Todo mundo conhece os onze atletas do Supremo e sabem mais ou menos como eles se comportam em campo! Assim, cada ministro corresponde a um jogador! Observamos que o mais amado pela torcida é o veterano Celso de Mello, visto como o craque do time.  Tem nome de goleador e, mesmo que, aqui acolá, faça firula, é o melhor jogador da equipe. É um dos poucos que a torcida pede autógrafos. Já o jogador mais famoso, e bastante talentoso, é Gilmar (mesmo nome do saudoso goleiro) Mendes, uma espécie de Luiz Fabiano. É catimbeiro, desagregador, briga com os colegas, é “fominha”, e faz o jogo do adversário, revoltando a torcida. Gilmar é ponta-direita, só joga por esse lado, raramente faz uma incursão pela esquerda. E faz tabelinha com seus companheiros Toffoli e Lewandowsky (não confundir com o Lewandowsky, jogador da Alemanha). Gilmar é o tipo de jogador que faz gol contra e ainda dá banana pra torcida. Briga dentro e fora de campo. Está se lixando para os torcedores e comentaristas. É detestado por todos. Só encontra apoio no time adversário. Virou um problema pra equipe!

 

O segundo mais conhecido é Marco Aurélio, se acha o “rei da cocada preta”, vaidosíssimo, parece o Neymar no início da carreira. Joga pra plateia, faz uma jogada e olha para as arquibancadas. O resultado da partida não tem qualquer importância para ele. O que importa são seus dribles. Ninguém o entende. Temos um “polonês” no time, Lewandowsky, um “pé de chumbo”, jogador fraco, totalmente apagado em campo. Nunca fez um gol sequer. E temos, como não poderia deixar de ser, todo time tem um, “perna de pau”: Tofolli.  Perdido em campo, não sabe se joga pela direita ou pela esquerda, como se não soubesse o que está fazendo ali, só joga quando Gilmar lhe passa a bola. E como Gilmar não está nem aí pra sua equipe e pra torcida….  Tofolli é jogador de time da segunda divisão. É o pior jogador da Seleção do STF. A torcida e a crônica esportiva já pediram sua cabeça. Aí vem Luiz Fux, que joga no meio de campo, carioca, pinta de Oscar, está sempre por ali, joga com regularidade, mas parece ainda não ter conquistado plenamente a torcida. Mas tem feito belos gols. Roberto Barroso está firme no time, demonstra bastante conhecimento em campo, é uma espécie de Nilton Santos, a enciclopédia do futebol, é muito admirado pela torcida. Joga no ataque e é goleador. Tem o Edson Fachin, fechadão, se firmando no escrete, é “ladrão de bolas”, faz jogadas difíceis, e é excelente driblador.

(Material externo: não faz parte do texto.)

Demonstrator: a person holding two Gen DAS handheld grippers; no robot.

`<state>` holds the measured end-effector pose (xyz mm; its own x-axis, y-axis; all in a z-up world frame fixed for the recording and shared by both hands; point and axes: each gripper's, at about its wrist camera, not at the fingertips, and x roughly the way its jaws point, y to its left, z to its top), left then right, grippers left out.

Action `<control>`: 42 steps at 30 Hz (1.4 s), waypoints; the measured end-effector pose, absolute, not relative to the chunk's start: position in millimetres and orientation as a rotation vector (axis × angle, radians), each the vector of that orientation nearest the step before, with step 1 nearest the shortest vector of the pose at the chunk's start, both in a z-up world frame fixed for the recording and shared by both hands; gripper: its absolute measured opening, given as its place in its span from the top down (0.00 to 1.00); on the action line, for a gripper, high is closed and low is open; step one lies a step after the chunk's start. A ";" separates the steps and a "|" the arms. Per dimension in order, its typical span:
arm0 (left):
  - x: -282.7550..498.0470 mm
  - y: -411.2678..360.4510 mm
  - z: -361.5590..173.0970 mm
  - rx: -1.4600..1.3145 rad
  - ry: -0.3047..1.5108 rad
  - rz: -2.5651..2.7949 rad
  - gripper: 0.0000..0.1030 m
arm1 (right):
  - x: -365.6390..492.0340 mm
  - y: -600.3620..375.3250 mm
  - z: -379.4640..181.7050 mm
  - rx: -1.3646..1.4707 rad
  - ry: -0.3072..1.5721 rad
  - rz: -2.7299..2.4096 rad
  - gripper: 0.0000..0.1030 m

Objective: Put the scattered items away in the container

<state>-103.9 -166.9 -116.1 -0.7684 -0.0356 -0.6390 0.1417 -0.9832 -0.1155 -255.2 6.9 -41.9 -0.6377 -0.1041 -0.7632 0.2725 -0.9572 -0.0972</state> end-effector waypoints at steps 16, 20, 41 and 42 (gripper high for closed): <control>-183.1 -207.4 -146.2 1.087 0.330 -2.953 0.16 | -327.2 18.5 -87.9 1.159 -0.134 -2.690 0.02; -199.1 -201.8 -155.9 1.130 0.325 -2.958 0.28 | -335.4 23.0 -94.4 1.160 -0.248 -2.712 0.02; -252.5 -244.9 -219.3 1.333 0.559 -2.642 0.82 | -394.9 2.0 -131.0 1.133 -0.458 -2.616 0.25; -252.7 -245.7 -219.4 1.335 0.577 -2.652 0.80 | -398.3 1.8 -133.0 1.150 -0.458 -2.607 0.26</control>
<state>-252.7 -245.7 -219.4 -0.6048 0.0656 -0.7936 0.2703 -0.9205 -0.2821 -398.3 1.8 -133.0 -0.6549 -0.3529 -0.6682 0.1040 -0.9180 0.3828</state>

Como o time é misto, a capitã é uma mulher, Carmen Lúcia, discreta, firme na sua posição, praticamente joga no gol, é a goleira, tem feito belas defesas, mesmo nessa fase difícil do campeonato. Tem o respeito da torcida. Já Rosa Weber, atua na defesa, e de vez em quando vai para o ataque, sobe e faz gols. É uma jogadora “na dela”. E, por último, o novato, o carequinha, com cara de jogador da Rússia, Alexandre de Morais. Até agora só fez um gol. Deu algumas bolas difíceis e ainda não recebeu aplausos da torcida. É uma incógnita no time. Mas pode surpreender.

 

O que o povo brasileiro espera da equipe do STF é que ela ofereça vitórias em suas partidas memoráveis, trazendo alegrias para a sociedade tão sofrida. Somente uma firme atuação em cada evento esportivo, “suando a camisa” com honra, dando suor e sangue será possível vencer a corrupção, hoje uma metástase na administração pública do Brasil. Não exigimos uma Seleção de 70, uma de 1992 já será suficiente. É isso aí!